The psm2 provider doesn’t support all the features defined in the libfabric API. Here are
some of the limitations:

Endpoint types
Only support non-connection based types FI_DGRAM and FI_RDM

Endpoint capabilities
Endpoints can support any combination of data transfer capabilities FI_TAGGED,
FI_MSG, FI_ATOMICS, and FI_RMA. These capabilities can be further refined by
FI_SEND, FI_RECV, FI_READ, FI_WRITE, FI_REMOTE_READ, and FI_REMOTE_WRITE to limit
the direction of operations.

FI_MULTI_RECV is supported for non-tagged message queue only.

Scalable endpoints are supported if the underlying PSM2 library supports multiple
endpoints. This condition must be satisfied both when the provider is built and when the
provider is used. See the Scalable endpoints section for more information.

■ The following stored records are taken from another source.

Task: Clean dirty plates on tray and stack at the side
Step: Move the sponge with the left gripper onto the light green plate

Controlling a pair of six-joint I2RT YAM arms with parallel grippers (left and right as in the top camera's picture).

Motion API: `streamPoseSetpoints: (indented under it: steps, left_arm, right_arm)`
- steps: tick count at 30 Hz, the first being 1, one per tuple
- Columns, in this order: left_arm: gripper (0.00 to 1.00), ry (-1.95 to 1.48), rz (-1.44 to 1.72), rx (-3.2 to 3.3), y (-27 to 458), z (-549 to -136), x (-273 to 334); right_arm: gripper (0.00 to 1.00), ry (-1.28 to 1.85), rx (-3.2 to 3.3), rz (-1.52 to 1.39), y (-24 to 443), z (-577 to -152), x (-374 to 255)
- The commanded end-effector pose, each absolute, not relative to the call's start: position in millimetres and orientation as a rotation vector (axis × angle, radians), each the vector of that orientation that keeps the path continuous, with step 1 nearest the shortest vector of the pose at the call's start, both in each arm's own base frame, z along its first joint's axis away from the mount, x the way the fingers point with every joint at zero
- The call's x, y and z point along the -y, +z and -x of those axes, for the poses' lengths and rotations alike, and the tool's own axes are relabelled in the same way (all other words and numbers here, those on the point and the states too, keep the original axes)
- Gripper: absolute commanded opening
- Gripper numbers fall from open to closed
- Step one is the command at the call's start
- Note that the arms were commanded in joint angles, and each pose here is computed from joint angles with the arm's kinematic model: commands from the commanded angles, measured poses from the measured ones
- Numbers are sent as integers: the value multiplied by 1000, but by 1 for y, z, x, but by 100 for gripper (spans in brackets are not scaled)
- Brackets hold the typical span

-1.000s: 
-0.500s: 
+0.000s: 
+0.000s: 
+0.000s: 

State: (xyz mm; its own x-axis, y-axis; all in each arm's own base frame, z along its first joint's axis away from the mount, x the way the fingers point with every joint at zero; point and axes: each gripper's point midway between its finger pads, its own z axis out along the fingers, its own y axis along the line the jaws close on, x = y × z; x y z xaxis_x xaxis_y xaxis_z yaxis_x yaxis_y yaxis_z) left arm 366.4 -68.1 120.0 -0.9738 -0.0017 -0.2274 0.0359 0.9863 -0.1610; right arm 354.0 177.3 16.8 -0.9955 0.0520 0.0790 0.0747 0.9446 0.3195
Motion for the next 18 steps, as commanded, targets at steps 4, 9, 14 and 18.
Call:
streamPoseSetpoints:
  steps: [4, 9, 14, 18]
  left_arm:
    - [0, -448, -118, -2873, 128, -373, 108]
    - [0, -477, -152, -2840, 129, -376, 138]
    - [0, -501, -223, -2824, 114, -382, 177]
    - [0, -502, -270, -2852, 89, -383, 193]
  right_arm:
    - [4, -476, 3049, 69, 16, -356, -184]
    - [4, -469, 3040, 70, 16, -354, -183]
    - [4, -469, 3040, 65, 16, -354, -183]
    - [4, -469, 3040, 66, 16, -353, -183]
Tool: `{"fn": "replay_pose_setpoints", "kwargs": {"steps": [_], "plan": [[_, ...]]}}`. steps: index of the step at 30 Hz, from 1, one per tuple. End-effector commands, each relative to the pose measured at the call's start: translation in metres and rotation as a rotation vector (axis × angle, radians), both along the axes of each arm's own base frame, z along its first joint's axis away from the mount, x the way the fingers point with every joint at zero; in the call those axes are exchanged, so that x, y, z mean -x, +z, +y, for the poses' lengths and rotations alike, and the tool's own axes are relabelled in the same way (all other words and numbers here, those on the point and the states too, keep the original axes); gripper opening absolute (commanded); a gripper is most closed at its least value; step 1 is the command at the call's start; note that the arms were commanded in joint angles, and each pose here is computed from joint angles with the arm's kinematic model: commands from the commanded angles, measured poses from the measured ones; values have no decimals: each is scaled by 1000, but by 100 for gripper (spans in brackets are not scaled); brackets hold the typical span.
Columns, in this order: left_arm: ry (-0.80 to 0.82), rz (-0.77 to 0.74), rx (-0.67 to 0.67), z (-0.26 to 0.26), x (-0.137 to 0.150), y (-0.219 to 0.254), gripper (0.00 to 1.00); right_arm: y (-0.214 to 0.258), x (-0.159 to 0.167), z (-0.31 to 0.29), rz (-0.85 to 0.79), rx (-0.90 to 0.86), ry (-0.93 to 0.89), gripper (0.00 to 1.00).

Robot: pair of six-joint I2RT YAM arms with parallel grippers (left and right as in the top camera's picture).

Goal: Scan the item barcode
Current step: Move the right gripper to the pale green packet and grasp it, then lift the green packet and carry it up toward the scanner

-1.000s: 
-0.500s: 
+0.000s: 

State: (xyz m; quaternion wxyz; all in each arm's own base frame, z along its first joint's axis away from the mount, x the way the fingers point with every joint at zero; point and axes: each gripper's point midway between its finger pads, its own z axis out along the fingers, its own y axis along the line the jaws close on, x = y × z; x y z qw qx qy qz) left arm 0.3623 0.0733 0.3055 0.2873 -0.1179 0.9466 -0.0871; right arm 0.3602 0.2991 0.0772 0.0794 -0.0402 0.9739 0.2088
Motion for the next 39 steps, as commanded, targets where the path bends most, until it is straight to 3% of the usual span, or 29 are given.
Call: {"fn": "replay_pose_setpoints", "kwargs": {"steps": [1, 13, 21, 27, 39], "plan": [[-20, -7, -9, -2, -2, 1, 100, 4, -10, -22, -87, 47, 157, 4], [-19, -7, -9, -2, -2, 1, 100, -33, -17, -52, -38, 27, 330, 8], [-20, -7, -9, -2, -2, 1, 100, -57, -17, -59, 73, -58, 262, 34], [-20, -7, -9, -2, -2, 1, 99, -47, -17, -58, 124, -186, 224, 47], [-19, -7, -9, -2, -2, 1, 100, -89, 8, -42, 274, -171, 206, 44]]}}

Other supported capabilities include FI_TRIGGER, FI_REMOTE_CQ_DATA, FI_RMA_EVENT,
FI_SOURCE, and FI_SOURCE_ERR. Furthermore, FI_NAMED_RX_CTX is supported when scalable
endpoints are enabled.

Modes FI_CONTEXT is required for the FI_TAGGED and FI_MSG capabilities. That means, any
request belonging to these two categories that generates a completion must pass as
the operation context a valid pointer to type struct fi_context, and the space
referenced by the pointer must remain untouched until the request has completed.
If none of FI_TAGGED and FI_MSG is asked for, the FI_CONTEXT mode is not required.

Progress
The psm2 provider requires manual progress. The application is expected to call
fi_cq_read or fi_cntr_read function from time to time when no other libfabric
function is called to ensure progress is made in a timely manner. The provider
does support auto progress mode. However, the performance can be significantly
impacted if the application purely depends on the provider to make auto progress.

Scalable endpoints
Scalable endpoints support depends on the multi-EP feature of the PSM2 library. If
the PSM2 library supports this feature, the availability is further controlled by
an environment variable PSM2_MULTI_EP. The psm2 provider automatically sets this
variable to 1 if it is not set. The feature can be disabled explicitly by setting
PSM2_MULTI_EP to 0.

When creating a scalable endpoint, the exact number of contexts requested should be set in
the “fi_info” structure passed to the fi_scalable_ep function. This number should be set
in “fi_info->ep_attr->tx_ctx_cnt” or “fi_info->ep_attr->rx_ctx_cnt” or both, whichever
greater is used. The psm2 provider allocates all requested contexts upfront when the
scalable endpoint is created. The same context is used for both Tx and Rx.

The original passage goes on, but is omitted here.